T he judgement has shown the digital community that they must be aware that their online activities, including commenting, sharing, liking, and tagging, can have legal consequences.
Prior to the judgement, Mafusire had said Gappah needed “psychological intervention” — mental assistance – amid her unrestrained wild attacks on the judge, the judiciary and Mahere after initially losing interlocutory battles on the US$1 million defamation suit filed against her.
BACKGROUND
In a series of tweets posted on 29 September 2018, Gappah made a number of scurrilous accusations against Mahere.
Gappah, among other things, claimed Mahere did not qualify to study law at the University of Zimbabwe and was only admitted because of her father’s infinfluence.
Her father, Stephen Mahere, once served as the permanent secretary in the Ministry of Education, Sport, Arts and Culture.
Gappah further claimed Mahere only got admitted to Cambridge University in the United Kingdom after she had edited and almost completely rewritten her application essay.
She also said her fellow “learned friend” doctored her curriculum vitae to embellish it, which is fraudulent and deceitful.
In a further vituperative attack, Gappah said Mahere had attempted to sleep with her partner, which seemed to be the main source of her uncontrollable rage.

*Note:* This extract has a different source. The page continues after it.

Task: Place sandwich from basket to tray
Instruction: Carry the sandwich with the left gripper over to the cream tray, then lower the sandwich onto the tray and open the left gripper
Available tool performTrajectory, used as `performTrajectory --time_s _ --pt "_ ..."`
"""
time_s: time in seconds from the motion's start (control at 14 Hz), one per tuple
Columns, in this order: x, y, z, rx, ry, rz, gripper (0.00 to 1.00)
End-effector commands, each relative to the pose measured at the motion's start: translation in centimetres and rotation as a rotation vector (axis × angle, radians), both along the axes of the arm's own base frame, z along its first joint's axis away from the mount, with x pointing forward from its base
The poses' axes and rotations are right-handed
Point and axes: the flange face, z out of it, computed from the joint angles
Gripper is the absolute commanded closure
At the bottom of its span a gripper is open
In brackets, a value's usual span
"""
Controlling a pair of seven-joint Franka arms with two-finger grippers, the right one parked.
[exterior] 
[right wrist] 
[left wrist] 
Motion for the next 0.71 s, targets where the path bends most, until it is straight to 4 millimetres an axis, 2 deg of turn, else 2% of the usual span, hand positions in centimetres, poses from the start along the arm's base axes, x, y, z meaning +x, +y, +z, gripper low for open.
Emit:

Later during proceedings, Gappah accused Mahere of sleeping with people’s husbands, saying “my witnesses will testify that if anyone is to blame for her reputation as a ‘woman of low morals’, it is the plaintiff (Mahere) herself who has earned that reputation for herself, separately from anything I have said.”
She added: “I will show that her reputation is in fact that of a serial mistress renowned for her affairs with married (men).”
However, Mafusire, in ruling in favour of Mahere, said Gappah’s “torrent of abuse” ranked as the “nadir of dishonour”.
This led to his unprecedented defamation judgement in Zimbabwe in a social media context and digital era.